EXERCISE AIM | Reproduce word for word, from the entries below, the line with "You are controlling", the line with "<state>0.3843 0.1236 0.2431", and every line between them, and nothing more.

(Records excerpted from a collection)

○ ○ ○

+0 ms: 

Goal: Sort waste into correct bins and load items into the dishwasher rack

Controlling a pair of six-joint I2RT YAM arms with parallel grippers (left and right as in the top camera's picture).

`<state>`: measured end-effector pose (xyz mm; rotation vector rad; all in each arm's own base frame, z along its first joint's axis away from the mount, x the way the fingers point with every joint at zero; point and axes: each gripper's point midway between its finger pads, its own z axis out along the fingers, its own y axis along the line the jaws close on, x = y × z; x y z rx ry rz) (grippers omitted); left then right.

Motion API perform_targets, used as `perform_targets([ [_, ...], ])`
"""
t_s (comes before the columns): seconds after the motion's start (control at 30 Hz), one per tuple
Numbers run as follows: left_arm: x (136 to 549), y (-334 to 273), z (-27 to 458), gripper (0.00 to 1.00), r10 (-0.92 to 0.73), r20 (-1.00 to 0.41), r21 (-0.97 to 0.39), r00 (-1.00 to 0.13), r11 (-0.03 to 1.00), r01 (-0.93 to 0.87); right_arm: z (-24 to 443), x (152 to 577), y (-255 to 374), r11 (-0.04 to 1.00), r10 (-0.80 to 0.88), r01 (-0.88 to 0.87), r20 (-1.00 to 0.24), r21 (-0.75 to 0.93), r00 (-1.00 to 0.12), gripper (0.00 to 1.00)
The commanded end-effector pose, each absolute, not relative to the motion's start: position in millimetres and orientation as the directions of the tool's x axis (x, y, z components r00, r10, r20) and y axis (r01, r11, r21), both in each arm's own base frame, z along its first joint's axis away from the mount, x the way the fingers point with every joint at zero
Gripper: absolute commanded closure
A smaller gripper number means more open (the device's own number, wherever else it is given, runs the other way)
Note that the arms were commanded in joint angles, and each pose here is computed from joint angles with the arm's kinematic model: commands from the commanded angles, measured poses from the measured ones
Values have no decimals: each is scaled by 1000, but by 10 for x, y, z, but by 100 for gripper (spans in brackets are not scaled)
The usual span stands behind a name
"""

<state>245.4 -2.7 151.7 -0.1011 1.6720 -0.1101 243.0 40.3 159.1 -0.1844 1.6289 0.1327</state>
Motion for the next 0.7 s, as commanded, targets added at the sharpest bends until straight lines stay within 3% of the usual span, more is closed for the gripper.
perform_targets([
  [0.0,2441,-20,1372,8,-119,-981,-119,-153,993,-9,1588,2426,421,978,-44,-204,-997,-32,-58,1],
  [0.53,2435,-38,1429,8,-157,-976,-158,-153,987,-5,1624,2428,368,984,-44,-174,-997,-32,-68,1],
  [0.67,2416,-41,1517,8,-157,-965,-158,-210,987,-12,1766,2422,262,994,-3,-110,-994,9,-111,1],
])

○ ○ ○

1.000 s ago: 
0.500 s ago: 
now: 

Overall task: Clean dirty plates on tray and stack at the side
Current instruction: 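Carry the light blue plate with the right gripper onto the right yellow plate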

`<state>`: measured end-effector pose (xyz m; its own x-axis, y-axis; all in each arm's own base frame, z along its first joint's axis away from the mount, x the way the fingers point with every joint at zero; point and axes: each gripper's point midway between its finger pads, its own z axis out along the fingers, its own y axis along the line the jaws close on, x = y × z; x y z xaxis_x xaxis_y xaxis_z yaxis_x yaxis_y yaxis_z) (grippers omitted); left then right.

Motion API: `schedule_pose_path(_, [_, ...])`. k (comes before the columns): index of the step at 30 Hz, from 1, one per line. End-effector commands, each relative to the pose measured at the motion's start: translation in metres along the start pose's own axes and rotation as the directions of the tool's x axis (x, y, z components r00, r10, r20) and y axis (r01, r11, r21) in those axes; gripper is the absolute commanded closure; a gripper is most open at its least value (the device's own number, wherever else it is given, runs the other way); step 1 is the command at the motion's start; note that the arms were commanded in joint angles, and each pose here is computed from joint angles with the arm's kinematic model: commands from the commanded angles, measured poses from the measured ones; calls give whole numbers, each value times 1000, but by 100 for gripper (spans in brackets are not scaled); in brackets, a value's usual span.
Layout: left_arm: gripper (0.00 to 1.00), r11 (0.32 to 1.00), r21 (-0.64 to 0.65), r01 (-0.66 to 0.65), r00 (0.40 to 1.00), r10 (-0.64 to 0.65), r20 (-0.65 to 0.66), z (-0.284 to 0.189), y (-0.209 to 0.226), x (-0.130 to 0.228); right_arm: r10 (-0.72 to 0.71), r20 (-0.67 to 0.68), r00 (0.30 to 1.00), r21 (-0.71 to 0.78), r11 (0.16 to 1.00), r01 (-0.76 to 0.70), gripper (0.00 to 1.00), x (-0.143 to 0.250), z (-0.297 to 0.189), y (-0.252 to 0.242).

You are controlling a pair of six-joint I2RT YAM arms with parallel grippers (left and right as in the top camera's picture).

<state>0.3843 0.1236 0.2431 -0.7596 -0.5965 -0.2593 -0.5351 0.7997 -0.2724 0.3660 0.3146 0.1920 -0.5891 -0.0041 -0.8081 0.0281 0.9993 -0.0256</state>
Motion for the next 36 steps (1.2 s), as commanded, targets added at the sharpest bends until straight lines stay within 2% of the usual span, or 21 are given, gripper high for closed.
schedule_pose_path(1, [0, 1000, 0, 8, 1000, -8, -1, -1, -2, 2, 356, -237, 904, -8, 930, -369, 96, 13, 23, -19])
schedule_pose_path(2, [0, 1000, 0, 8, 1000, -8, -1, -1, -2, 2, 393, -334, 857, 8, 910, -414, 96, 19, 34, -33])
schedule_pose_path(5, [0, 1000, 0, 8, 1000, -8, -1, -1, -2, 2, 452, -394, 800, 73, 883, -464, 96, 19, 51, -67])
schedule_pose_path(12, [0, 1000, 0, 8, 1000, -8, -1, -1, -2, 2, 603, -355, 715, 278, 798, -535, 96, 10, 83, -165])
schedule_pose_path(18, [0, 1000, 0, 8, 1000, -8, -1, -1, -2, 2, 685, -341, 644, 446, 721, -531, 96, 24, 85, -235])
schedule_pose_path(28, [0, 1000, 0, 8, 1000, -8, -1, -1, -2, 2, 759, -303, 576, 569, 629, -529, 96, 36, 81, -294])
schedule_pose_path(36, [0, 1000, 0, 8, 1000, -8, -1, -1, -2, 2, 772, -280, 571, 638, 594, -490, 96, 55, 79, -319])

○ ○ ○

FINISHED EXERCISE |
You are controlling a pair of six-joint I2RT YAM arms with parallel grippers (left and right as in the top camera's picture).

<state>0.3843 0.1236 0.2431 -0.7596 -0.5965 -0.2593 -0.5351 0.7997 -0.2724 0.3660 0.3146 0.1920 -0.5891 -0.0041 -0.8081 0.0281 0.9993 -0.0256</state>

This answer has been given in full.